Memories of Paradise: Coca and the Shining Path in Peru 2003

Highly Recommended

Distributed by Filmakers Library, 124 East 40th Street, New York, NY 10016; 202-808-4980
Produced by Sonia Goldenberg
Directed by Sonia Goldenberg
DVD, color, 50 min.



Sr. High - Adult
Economics, History, Human Rights, Political Science, South American Studies

Date Entered: 06/03/2008

Reviewed by Jane Sloan, Rutgers University Libraries

This is the story of a community of survivors who left the avalanche destroyed city of Yungay in the mountains and settled in the jungle on the other side of the Andes in the early 1970s. They named their new settlement Paraiso/Paradise, and government aid sustained them for a time. When that support dried up they found wild coca in the hills and began to market it. Drug lords from Columbia came in, bribed officials, and developed the town into one with seven airports where everyone was rich.

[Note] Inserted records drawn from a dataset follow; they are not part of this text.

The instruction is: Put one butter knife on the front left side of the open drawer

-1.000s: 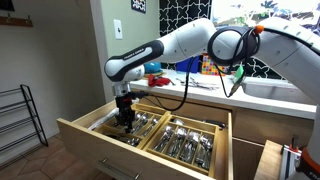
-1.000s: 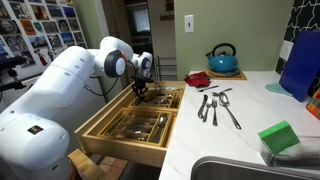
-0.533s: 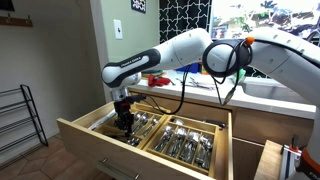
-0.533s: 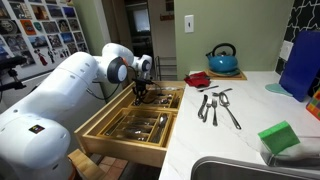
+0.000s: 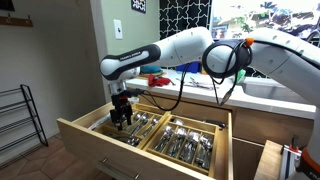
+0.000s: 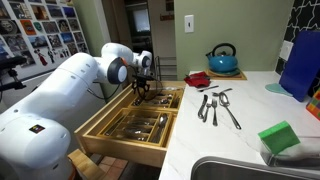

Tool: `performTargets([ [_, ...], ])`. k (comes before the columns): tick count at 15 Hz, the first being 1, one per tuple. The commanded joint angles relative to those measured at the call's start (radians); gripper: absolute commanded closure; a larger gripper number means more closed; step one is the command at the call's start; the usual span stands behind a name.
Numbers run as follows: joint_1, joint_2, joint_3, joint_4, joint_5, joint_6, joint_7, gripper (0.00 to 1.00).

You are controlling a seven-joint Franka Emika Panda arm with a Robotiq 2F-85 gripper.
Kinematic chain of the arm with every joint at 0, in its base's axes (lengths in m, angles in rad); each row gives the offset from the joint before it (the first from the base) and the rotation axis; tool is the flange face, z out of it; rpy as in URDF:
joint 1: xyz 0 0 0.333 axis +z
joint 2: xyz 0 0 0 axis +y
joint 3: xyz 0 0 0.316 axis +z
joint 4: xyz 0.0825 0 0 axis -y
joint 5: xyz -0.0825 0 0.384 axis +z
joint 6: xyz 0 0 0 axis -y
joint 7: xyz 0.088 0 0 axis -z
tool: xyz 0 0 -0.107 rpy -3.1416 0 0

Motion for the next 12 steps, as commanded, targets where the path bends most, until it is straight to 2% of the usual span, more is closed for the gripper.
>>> performTargets([
  [1,-0.02,-0.129,0.004,-0.058,0.013,-0.064,0.019,0.0],
  [6,-0.074,-0.34,-0.032,-0.17,-0.023,-0.106,-0.004,0.0],
  [10,-0.155,-0.519,-0.058,-0.334,-0.025,-0.071,-0.08,0.0],
  [12,-0.197,-0.603,-0.062,-0.411,-0.016,-0.101,-0.141,0.0],
])
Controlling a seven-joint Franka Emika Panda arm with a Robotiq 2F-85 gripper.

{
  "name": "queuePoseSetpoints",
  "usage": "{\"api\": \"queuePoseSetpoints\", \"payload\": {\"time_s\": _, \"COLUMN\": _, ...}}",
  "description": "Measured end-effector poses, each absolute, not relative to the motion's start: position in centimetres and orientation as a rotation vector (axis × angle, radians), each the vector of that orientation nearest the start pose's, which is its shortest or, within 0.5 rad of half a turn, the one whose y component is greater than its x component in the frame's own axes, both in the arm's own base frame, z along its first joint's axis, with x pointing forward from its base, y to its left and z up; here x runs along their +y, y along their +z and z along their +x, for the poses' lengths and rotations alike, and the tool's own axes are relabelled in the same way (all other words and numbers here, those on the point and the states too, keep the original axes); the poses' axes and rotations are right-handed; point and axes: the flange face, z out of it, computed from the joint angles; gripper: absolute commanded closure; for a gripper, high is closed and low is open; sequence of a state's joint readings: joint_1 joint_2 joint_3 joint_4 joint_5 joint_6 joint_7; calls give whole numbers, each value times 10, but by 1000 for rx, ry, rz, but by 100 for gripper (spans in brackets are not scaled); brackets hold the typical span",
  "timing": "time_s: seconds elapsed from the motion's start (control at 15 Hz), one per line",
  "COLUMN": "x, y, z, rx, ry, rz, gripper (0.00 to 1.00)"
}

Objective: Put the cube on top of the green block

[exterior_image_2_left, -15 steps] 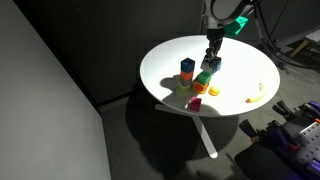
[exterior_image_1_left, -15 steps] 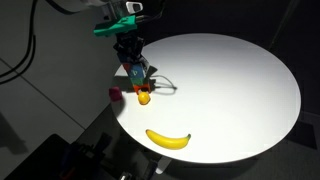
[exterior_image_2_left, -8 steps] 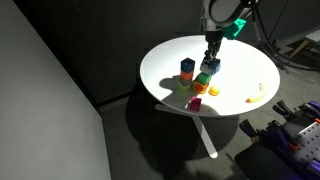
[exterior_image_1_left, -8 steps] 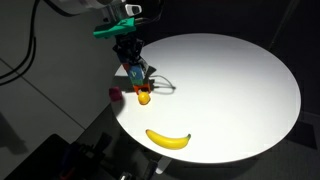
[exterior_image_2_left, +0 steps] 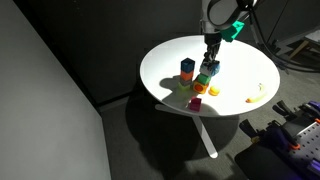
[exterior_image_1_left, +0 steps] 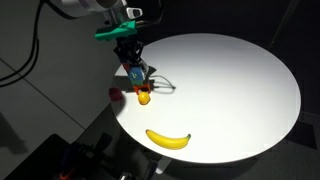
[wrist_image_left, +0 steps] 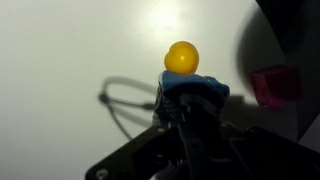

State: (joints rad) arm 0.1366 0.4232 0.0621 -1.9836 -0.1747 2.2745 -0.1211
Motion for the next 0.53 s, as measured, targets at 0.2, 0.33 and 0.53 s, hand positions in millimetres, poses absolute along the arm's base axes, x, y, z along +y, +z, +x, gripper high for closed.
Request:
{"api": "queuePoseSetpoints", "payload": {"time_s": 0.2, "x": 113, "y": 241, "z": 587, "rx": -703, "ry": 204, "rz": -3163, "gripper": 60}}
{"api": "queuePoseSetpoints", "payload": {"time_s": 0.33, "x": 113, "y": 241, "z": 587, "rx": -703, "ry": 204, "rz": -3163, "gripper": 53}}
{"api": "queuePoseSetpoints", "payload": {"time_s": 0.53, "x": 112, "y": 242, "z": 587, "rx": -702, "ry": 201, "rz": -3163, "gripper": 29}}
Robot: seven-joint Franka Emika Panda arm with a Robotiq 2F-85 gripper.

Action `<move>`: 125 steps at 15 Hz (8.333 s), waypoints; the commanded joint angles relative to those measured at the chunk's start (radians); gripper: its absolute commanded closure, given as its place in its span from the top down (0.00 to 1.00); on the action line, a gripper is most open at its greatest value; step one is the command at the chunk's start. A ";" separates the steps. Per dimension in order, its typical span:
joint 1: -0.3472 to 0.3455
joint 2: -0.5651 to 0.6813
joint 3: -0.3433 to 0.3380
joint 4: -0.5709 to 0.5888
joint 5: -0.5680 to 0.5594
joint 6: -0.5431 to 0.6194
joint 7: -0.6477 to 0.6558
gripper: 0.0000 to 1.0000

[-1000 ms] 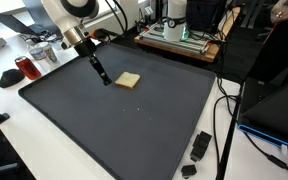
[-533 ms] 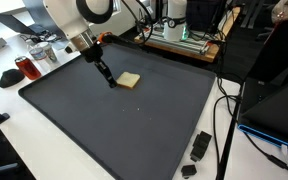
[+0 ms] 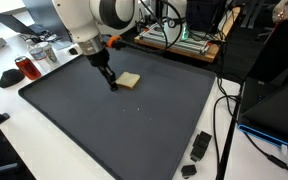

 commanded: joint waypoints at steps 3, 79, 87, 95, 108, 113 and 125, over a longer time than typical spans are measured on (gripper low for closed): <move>0.056 -0.125 -0.029 -0.135 -0.101 0.077 0.112 0.05; 0.094 -0.176 -0.078 -0.428 -0.231 0.373 0.176 0.05; 0.087 -0.232 -0.072 -0.418 -0.224 0.305 0.173 0.05; 0.079 -0.285 -0.064 -0.405 -0.233 0.197 0.176 0.05; 0.197 -0.265 -0.124 -0.339 -0.529 0.230 0.521 0.05; 0.270 -0.244 -0.147 -0.337 -0.761 0.224 0.791 0.05; 0.306 -0.231 -0.083 -0.343 -1.224 0.197 1.236 0.21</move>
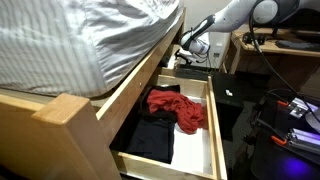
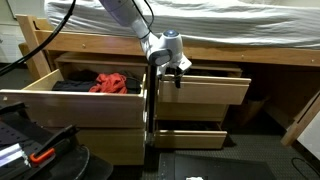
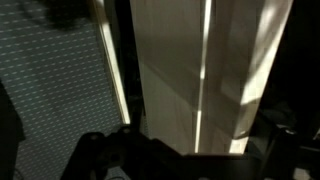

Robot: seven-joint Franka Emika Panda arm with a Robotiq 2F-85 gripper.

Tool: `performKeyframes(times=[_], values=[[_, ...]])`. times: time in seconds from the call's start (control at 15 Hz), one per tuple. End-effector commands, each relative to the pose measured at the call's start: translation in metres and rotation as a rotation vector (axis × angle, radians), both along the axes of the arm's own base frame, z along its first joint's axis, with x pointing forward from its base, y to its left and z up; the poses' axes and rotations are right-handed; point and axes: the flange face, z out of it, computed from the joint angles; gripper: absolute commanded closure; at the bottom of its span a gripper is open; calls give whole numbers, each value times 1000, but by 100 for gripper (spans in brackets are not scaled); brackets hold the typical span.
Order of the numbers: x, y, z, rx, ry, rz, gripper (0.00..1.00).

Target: Open the second drawer from the right, pick up the black cloth from the first drawer, put it in the second drawer and close the second drawer.

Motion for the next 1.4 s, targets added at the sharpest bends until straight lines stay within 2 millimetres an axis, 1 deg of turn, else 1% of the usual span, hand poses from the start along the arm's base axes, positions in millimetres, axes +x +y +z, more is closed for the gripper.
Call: performKeyframes(times=[0.0, 0.13, 0.2, 0.47, 0.53, 0.67, 0.87, 1.0, 1.13, 1.33], values=[[-44, -26, 16, -79, 139, -93, 0], [-64, -30, 18, -108, 214, -127, 0], [-74, -29, 14, -113, 259, -138, 0], [-109, -17, 2, -117, 416, -192, 0], [-113, -15, 7, -123, 432, -208, 0], [-120, -7, 9, -127, 451, -231, 0], [-130, 1, 18, -151, 523, -251, 0], [-140, 7, 23, -149, 621, -244, 0], [-143, 17, 26, -138, 692, -218, 0], [-150, 26, 31, -88, 792, -169, 0]])
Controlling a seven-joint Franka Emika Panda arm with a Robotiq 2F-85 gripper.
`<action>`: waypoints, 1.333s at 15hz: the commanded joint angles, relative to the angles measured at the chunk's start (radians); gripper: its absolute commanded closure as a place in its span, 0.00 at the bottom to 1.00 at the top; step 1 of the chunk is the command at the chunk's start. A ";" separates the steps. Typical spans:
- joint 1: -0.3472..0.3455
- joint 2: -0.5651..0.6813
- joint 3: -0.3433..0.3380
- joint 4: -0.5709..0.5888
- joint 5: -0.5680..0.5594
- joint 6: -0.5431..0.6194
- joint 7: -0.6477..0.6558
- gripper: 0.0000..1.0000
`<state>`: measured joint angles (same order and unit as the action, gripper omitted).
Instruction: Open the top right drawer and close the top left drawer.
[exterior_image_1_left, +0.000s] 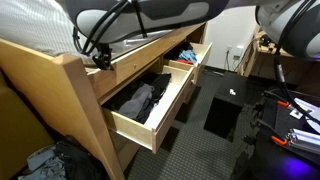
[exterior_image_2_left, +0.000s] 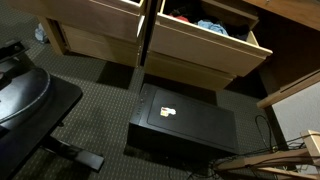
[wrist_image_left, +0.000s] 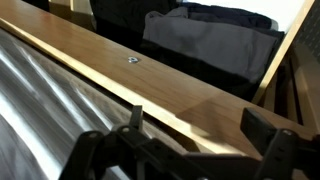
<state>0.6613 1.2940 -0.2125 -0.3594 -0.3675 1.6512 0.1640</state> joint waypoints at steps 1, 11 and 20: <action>0.005 0.008 -0.040 0.000 -0.030 0.038 0.115 0.00; 0.012 0.090 -0.073 -0.009 -0.039 -0.064 0.380 0.00; -0.003 0.123 -0.013 -0.002 0.014 0.072 0.248 0.00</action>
<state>0.6567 1.4173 -0.2203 -0.3610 -0.3583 1.7246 0.4123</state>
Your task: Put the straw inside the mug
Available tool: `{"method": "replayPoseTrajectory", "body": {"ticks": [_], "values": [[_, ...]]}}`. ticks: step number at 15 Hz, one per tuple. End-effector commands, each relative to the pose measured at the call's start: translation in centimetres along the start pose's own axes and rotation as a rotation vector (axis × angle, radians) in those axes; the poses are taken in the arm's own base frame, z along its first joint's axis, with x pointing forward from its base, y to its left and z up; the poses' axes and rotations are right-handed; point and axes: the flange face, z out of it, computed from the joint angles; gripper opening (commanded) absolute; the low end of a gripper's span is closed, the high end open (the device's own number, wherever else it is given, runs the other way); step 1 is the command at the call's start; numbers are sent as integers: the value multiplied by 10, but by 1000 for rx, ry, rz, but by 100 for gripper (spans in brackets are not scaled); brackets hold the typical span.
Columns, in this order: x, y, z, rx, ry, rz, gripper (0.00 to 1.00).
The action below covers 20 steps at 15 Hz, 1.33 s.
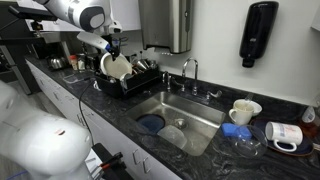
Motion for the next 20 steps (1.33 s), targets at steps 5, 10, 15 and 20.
{"method": "replayPoseTrajectory", "body": {"ticks": [5,10,15,20], "values": [[10,-19,62,20,15,-68,100],[16,-22,89,25,31,-76,100],[28,-16,110,-16,81,-71,100],[39,-8,129,-67,113,-92,100]]}}
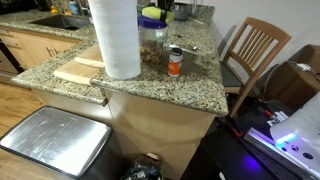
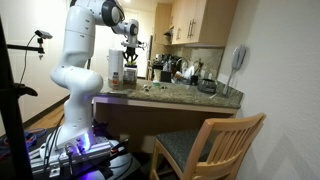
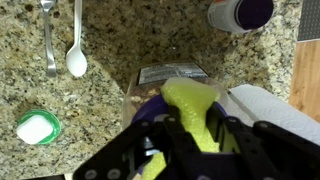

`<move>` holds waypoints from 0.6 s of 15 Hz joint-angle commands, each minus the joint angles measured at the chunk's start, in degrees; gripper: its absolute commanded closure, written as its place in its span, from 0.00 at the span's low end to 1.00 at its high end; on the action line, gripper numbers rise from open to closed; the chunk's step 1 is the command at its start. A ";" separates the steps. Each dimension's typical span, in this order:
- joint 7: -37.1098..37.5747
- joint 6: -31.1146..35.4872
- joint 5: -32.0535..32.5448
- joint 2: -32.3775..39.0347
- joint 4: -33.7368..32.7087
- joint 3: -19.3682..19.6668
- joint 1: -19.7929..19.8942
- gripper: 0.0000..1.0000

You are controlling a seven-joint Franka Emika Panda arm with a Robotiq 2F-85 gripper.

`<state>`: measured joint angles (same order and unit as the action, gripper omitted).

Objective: Replace the spoon on the jar with the sponge

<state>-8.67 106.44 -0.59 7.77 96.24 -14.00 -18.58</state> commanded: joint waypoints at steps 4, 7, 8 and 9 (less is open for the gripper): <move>-0.74 0.33 -0.60 -0.67 -0.50 -0.98 0.86 0.15; -0.79 1.06 -0.90 -2.55 -0.49 -0.93 1.08 0.00; -1.02 1.35 -1.18 -3.64 -0.41 -0.88 1.21 0.00; -1.08 1.87 -1.38 -4.82 -0.19 -0.83 1.32 0.00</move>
<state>-8.67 106.89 -0.65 6.25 95.13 -14.33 -18.54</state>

By the early 1980s, the Sendero Luminoso/Shining Path discovered them and began controlling the people by identifying them, making rules, and organizing their time. Public executions were designed to intimidate the remaining populace. The most powerful drug lord with the largest compound went against the Shining Path, and was rescued by a military helicopter in a great battle, which began the ‘war’ that destroyed Paradise. The government bombed the area from planes, while the Shining Path massacred on the ground. This is a beautifully shot, slow building slice of history. Most all the commentary comes from people who experienced the events and who have an intelligent perspective, giving the entire account an intense authenticity. Their philosophical perspective on the victimization of peasants by overarching national goals and struggles—in this case, a major disaster, the U.S. drug war, and terrorist insurgents—is hard won and moving because of its compression in so few generations. The filmmaker uses the ruins of the abandoned town effectively, though now again people are returning for the “good land.” Songs reinforce: “The stronger the illusion, the more it destroys me. . .” Highly recommended, especially for academic collections as a source of oral history.